Slimane Bedrani. Chercheur au Centre de recherche en économie appliquée pour le développement (CREAD)
Publié dans El Watan le 25 - 05 - 2008

Slimane Bedrani est directeur de recherche au Centre de recherche en économie appliquée pour le développement (CREAD) et professeur à l'Institut national agronomique d'Alger où il est chef du département d'économie.
Comment expliquer que la hausse de la production agricole n'ait pas eu un grand impact sur la facture alimentaire ?

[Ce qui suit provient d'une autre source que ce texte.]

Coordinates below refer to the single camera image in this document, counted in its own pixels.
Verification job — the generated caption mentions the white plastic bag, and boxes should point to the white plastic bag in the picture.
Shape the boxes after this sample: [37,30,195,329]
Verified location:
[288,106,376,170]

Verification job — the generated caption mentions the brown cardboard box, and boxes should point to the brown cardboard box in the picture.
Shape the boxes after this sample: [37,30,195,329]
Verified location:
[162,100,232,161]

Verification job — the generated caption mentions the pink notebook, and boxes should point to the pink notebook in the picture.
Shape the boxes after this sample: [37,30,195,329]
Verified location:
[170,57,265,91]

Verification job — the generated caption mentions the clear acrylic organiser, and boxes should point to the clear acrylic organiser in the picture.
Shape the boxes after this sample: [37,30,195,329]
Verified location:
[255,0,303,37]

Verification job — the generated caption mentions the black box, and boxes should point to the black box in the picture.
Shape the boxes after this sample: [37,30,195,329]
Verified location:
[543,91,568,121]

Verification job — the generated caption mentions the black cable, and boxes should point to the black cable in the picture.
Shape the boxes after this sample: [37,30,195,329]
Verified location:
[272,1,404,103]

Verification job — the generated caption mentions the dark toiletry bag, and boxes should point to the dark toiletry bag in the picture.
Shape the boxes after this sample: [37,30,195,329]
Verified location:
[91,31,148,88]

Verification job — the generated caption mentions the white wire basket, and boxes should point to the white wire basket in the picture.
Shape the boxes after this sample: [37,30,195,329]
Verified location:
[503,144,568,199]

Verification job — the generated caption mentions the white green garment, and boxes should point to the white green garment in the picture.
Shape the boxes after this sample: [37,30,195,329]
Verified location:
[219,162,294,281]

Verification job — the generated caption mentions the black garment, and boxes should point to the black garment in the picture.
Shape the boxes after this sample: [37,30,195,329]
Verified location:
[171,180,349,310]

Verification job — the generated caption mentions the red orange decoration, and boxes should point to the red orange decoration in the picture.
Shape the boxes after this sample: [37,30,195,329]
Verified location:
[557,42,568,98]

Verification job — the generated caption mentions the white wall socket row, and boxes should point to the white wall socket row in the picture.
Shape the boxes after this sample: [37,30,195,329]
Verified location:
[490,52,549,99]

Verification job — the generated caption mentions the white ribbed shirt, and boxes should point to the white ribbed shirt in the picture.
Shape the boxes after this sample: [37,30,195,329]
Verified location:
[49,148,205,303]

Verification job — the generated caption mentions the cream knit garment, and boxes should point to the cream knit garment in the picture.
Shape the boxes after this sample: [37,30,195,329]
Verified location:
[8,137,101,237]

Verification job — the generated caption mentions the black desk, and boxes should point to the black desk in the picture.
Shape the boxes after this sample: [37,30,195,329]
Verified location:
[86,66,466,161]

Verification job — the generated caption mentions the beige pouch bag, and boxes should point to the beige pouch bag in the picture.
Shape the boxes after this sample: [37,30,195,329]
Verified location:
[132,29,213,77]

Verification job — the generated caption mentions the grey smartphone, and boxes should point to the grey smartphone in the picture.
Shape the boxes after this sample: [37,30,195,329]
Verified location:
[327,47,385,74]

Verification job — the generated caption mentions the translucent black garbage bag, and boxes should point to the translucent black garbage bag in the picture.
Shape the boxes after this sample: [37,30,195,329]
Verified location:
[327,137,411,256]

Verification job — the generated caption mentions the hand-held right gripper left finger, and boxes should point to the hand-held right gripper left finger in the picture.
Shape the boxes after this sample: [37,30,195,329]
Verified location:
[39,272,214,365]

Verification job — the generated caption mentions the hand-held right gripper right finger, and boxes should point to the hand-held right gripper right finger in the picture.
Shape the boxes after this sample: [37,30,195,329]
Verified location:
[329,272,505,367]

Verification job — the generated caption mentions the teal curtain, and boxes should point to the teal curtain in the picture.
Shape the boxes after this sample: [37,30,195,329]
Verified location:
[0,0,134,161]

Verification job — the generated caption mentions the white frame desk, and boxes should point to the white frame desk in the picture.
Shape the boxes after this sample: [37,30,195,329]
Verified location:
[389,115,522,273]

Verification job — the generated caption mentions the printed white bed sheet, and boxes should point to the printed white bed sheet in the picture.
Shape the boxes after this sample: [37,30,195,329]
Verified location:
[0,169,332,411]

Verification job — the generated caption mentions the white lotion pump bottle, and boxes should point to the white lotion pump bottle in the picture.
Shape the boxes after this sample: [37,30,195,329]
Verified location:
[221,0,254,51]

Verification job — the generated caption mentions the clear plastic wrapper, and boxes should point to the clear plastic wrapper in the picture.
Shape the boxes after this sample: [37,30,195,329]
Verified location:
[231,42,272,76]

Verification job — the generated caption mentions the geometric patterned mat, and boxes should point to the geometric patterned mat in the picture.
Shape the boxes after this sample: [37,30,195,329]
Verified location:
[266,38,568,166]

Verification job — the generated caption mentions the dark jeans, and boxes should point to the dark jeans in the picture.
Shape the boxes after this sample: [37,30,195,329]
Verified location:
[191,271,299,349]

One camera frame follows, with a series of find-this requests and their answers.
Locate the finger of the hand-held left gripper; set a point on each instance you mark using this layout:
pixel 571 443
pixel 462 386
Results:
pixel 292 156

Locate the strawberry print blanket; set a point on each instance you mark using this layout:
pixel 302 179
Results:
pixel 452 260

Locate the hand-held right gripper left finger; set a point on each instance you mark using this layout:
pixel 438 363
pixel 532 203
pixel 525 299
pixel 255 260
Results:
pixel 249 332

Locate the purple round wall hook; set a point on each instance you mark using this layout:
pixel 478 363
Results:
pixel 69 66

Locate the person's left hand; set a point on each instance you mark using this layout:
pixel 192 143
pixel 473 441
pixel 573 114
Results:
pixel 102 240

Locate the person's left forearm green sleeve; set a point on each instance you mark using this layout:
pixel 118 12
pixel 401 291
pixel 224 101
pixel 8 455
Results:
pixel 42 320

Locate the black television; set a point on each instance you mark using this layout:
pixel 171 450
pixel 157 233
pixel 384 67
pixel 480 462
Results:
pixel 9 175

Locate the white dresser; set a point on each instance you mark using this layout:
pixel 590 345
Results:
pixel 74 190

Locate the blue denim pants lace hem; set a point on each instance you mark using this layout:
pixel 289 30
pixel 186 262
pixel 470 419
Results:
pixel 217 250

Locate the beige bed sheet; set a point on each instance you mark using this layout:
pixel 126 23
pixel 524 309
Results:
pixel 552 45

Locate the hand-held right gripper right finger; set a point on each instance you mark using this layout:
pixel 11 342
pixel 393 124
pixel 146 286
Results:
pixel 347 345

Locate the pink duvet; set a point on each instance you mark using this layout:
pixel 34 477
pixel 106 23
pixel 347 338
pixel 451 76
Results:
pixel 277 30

Le ministère de l'Agriculture dit que l'augmentation de la production est réelle. C'est vrai. Le problème est de savoir si elle est aussi importante qu'il le dit. Ce ministère n'a jamais mis en place un système fiable de collecte de statistiques agricoles. Il ne procède pas – comme cela se fait dans les pays développés et d'autres pays voisins – à des enquêtes régulières par échantillonnage et scientifiquement fiables (dont personne ne pourrait raisonnablement contester les méthodes) pour estimer les productions agricoles et les autres grandeurs de notre agriculture telles que les superficies, les rendements, les équipements, les différents types de cheptel, l'emploi, les salaires agricoles... Dès lors, comment peut-on annoncer des baisses ou des hausses de la production agricole ? Il faut savoir que tous les chiffres de production sont fournis au ministère par les DSA qui – dépourvues de moyens d'investigation scientifiques et de moyens matériels pour collecter l'information – font des estimations « à la louche » (et de manière à ne pas trop déplaire au ministère en annonçant des chiffres trop « réels »). Ces estimations sont ensuite « redressées » au ministère (on ne sait pas trop sur la base de quoi) et, toujours, à la hausse. Pour cette raison, on peut affirmer que les chiffres annoncés par le ministère sont – pour la plupart des productions – largement surestimés et donc faux. On peut se poser la question de savoir pourquoi le ministère de l'Agriculture – qui a disposé depuis 2000 de ressources budgétaires considérables – n'a pas voulu mettre en place un système fiable de collecte des données agricoles. D'autres indices permettent de dire que les quantités produites ont été exagérées. La hausse des prix des produits agricoles – que chacun peut constater sur les marchés – ne peut être due à la hausse de la demande, celle-ci étant plutôt restreinte du fait des faibles niveaux des salaires. Dans notre situation, les prix augmentent parce que l'offre n'est pas suffisante.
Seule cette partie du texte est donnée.